**EXERCISE PROMPT:** Check each line below for the word "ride". Then give only how many lines have it.
- - - - -
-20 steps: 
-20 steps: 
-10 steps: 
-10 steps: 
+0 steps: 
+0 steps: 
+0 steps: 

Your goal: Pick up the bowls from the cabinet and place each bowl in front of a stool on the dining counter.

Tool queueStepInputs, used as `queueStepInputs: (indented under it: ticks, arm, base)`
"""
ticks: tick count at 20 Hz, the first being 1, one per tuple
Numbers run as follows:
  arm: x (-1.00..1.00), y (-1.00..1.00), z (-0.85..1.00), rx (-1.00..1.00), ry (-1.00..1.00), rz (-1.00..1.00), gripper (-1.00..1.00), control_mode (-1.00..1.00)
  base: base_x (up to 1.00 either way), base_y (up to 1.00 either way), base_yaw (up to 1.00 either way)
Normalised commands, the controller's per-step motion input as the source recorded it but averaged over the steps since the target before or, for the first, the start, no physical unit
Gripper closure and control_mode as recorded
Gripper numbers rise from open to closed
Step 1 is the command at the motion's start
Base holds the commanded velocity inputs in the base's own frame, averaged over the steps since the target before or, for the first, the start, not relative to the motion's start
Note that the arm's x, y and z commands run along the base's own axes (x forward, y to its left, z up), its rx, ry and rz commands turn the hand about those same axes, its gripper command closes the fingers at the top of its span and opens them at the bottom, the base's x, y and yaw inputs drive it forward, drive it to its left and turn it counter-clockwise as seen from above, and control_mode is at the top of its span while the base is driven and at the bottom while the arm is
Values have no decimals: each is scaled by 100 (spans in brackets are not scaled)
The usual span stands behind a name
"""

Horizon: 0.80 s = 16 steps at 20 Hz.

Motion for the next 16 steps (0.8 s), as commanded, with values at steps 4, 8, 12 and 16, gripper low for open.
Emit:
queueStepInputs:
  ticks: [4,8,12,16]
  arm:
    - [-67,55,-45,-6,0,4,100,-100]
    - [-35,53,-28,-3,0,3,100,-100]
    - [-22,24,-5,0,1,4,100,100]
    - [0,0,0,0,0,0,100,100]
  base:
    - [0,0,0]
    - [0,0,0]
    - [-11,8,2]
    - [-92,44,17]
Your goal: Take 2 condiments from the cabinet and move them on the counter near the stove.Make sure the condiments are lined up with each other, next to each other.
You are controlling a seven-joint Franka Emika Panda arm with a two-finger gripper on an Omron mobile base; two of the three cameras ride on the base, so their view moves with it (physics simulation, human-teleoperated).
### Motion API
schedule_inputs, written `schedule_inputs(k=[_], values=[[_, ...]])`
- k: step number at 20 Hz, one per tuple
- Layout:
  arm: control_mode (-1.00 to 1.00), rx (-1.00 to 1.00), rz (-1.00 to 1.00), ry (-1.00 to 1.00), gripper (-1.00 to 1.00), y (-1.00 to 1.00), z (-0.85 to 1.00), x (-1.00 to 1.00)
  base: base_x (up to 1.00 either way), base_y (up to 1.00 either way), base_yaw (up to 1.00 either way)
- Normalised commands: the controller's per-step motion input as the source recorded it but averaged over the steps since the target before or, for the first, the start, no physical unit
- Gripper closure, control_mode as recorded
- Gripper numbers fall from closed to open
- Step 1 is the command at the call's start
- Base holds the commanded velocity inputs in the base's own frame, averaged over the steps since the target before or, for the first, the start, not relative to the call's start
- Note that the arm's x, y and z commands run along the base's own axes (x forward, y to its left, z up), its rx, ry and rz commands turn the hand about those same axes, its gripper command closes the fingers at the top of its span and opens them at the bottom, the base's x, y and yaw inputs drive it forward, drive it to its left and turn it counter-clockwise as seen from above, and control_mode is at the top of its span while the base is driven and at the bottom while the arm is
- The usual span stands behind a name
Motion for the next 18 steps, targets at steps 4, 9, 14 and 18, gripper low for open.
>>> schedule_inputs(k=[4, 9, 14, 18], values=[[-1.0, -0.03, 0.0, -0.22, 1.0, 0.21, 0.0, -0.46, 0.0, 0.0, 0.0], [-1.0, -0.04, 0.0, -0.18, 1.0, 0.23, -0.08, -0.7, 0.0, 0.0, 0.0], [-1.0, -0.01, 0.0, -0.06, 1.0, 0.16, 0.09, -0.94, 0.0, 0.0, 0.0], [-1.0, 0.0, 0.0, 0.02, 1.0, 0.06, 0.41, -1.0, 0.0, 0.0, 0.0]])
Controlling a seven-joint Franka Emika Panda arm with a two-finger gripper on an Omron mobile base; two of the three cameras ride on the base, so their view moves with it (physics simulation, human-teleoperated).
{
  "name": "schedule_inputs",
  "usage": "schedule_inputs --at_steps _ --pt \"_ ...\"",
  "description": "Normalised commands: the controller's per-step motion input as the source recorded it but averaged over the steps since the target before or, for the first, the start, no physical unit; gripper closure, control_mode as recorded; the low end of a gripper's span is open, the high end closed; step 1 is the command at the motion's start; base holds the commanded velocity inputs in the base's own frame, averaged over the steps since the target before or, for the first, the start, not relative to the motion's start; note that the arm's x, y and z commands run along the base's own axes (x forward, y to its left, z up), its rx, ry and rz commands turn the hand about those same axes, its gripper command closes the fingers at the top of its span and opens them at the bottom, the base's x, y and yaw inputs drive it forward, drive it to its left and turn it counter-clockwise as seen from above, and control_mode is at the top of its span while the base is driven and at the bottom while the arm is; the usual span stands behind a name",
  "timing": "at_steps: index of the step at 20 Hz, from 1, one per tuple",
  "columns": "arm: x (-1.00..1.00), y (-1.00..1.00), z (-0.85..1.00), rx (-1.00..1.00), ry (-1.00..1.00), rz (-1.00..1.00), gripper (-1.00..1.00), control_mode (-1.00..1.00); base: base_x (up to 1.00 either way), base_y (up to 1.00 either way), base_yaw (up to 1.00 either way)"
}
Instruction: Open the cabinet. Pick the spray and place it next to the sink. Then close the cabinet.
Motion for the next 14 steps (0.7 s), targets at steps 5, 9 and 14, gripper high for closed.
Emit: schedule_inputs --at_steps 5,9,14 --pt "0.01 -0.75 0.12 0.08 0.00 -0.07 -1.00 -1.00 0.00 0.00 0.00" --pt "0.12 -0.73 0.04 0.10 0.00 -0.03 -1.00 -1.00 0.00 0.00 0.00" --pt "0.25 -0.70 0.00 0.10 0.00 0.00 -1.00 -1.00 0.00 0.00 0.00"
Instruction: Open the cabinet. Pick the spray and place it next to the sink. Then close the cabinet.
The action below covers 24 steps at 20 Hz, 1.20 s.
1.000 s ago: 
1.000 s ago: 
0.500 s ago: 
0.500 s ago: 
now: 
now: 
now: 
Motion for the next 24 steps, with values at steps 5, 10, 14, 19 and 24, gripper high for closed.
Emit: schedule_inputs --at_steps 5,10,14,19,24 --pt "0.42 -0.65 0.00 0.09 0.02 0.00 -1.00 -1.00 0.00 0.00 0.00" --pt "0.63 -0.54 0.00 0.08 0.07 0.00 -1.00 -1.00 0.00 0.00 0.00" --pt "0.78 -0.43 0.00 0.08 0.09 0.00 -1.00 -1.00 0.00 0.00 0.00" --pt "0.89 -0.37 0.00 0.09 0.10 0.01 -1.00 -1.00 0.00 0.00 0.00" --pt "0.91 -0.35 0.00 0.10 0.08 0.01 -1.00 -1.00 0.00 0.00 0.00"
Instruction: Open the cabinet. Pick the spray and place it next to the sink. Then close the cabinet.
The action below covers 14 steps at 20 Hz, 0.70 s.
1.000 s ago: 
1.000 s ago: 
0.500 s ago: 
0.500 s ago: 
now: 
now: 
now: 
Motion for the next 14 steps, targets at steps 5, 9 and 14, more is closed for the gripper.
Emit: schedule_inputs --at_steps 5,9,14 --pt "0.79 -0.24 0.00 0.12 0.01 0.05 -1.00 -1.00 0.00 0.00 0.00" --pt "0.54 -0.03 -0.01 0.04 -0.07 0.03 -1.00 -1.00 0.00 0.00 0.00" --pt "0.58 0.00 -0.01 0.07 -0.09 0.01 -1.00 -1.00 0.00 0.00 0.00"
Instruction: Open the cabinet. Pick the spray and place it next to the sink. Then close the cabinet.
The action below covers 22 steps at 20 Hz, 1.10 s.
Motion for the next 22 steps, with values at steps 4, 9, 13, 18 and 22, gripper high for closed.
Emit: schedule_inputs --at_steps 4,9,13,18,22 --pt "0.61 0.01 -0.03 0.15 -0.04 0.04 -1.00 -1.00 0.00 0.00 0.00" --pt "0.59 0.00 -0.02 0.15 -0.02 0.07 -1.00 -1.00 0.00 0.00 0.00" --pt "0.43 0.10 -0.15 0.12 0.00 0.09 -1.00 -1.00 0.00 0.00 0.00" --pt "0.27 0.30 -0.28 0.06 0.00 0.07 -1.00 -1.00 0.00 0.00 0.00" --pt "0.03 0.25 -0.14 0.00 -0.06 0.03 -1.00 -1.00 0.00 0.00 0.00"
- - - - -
**REPLY:** 2